* **EXERCISE BRIEF**
What needs reproducing is the run of lines in the data below starting at the line with "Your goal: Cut" and ending at the line with "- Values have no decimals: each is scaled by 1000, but", both ends included. Copy it exactly, without pictures, and add nothing.

━━━━

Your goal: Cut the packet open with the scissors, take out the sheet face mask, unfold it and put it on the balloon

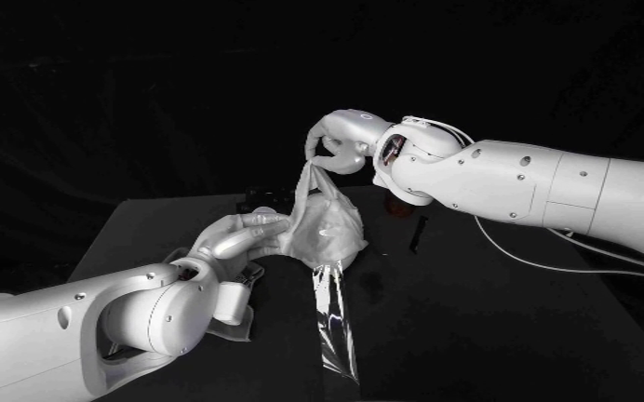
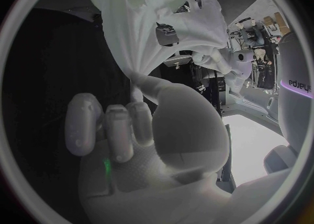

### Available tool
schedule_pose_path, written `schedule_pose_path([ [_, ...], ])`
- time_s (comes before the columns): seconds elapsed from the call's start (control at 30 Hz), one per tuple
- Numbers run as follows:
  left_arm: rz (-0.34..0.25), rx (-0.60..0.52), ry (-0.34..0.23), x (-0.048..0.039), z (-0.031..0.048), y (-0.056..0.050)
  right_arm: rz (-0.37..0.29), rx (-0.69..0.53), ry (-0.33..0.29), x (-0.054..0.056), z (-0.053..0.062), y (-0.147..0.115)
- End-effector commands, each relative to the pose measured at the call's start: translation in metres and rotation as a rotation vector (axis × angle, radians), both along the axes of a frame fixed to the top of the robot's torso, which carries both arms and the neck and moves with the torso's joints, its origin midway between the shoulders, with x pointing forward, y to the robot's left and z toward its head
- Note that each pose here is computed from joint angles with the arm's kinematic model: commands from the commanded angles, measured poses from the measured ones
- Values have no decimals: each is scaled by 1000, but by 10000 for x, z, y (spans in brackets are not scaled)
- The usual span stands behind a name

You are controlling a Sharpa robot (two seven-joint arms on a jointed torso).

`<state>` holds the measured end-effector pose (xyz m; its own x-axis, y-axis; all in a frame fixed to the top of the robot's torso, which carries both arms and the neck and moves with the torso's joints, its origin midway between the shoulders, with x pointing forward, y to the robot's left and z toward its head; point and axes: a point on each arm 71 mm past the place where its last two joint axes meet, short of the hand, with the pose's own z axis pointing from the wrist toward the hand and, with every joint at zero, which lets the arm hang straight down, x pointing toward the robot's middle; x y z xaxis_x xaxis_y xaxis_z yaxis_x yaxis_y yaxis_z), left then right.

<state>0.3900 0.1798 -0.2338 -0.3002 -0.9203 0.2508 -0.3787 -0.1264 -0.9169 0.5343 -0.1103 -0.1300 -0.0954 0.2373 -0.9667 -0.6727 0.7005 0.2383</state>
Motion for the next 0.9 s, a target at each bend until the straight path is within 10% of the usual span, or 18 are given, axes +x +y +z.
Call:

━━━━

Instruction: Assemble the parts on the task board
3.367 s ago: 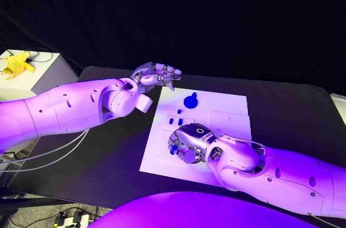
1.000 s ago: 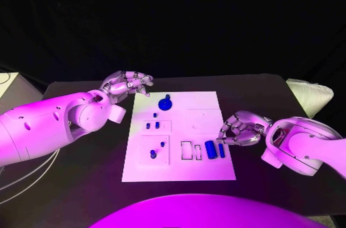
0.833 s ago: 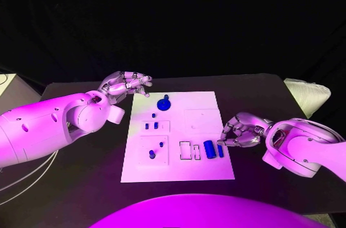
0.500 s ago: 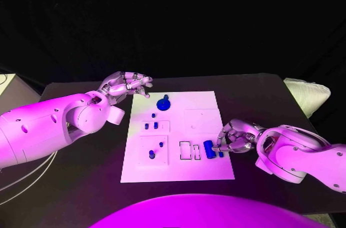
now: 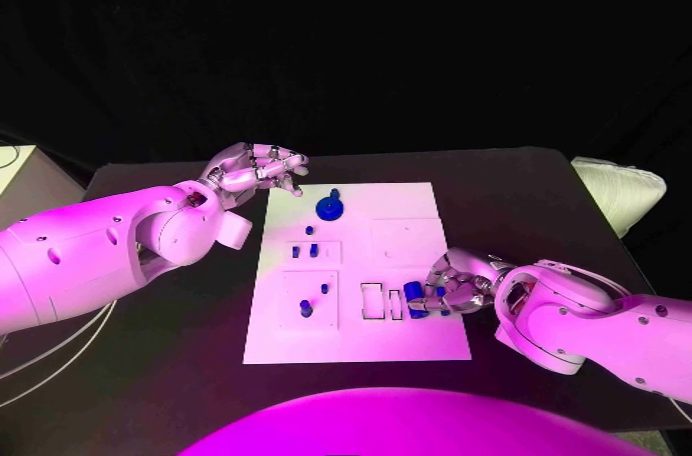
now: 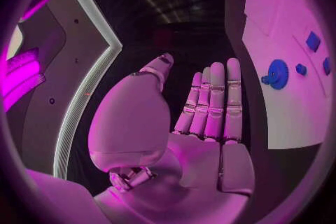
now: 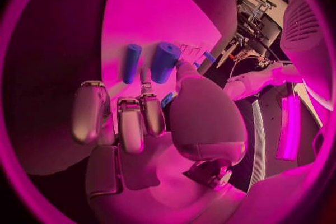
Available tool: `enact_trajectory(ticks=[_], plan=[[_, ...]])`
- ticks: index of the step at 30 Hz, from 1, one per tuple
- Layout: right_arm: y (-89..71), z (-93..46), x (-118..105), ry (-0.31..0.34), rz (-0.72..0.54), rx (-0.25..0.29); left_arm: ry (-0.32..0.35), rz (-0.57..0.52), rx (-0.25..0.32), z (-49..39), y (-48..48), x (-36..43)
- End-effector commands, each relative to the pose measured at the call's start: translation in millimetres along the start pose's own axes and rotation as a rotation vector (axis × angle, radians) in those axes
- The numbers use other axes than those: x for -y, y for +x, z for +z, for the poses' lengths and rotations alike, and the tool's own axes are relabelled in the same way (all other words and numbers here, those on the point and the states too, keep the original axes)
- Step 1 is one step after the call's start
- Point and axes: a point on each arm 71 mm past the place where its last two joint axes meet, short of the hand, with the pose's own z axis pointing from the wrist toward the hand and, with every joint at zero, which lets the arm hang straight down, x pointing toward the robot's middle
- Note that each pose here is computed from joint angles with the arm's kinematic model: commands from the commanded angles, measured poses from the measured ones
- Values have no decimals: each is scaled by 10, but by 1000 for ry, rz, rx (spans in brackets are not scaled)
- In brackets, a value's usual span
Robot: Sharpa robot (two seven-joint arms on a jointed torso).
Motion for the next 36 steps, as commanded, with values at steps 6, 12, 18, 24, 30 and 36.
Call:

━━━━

* **SOLUTION FOR THIS EXERCISE**
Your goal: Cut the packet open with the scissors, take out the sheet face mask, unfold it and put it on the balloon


### Available tool
schedule_pose_path, written `schedule_pose_path([ [_, ...], ])`
- time_s (comes before the columns): seconds elapsed from the call's start (control at 30 Hz), one per tuple
- Numbers run as follows:
  left_arm: rz (-0.34..0.25), rx (-0.60..0.52), ry (-0.34..0.23), x (-0.048..0.039), z (-0.031..0.048), y (-0.056..0.050)
  right_arm: rz (-0.37..0.29), rx (-0.69..0.53), ry (-0.33..0.29), x (-0.054..0.056), z (-0.053..0.062), y (-0.147..0.115)
- End-effector commands, each relative to the pose measured at the call's start: translation in metres and rotation as a rotation vector (axis × angle, radians), both along the axes of a frame fixed to the top of the robot's torso, which carries both arms and the neck and moves with the torso's joints, its origin midway between the shoulders, with x pointing forward, y to the robot's left and z toward its head
- Note that each pose here is computed from joint angles with the arm's kinematic model: commands from the commanded angles, measured poses from the measured ones
- Values have no decimals: each is scaled by 1000, but by 10000 for x, z, y (spans in brackets are not scaled)

The exercise requires nothing else.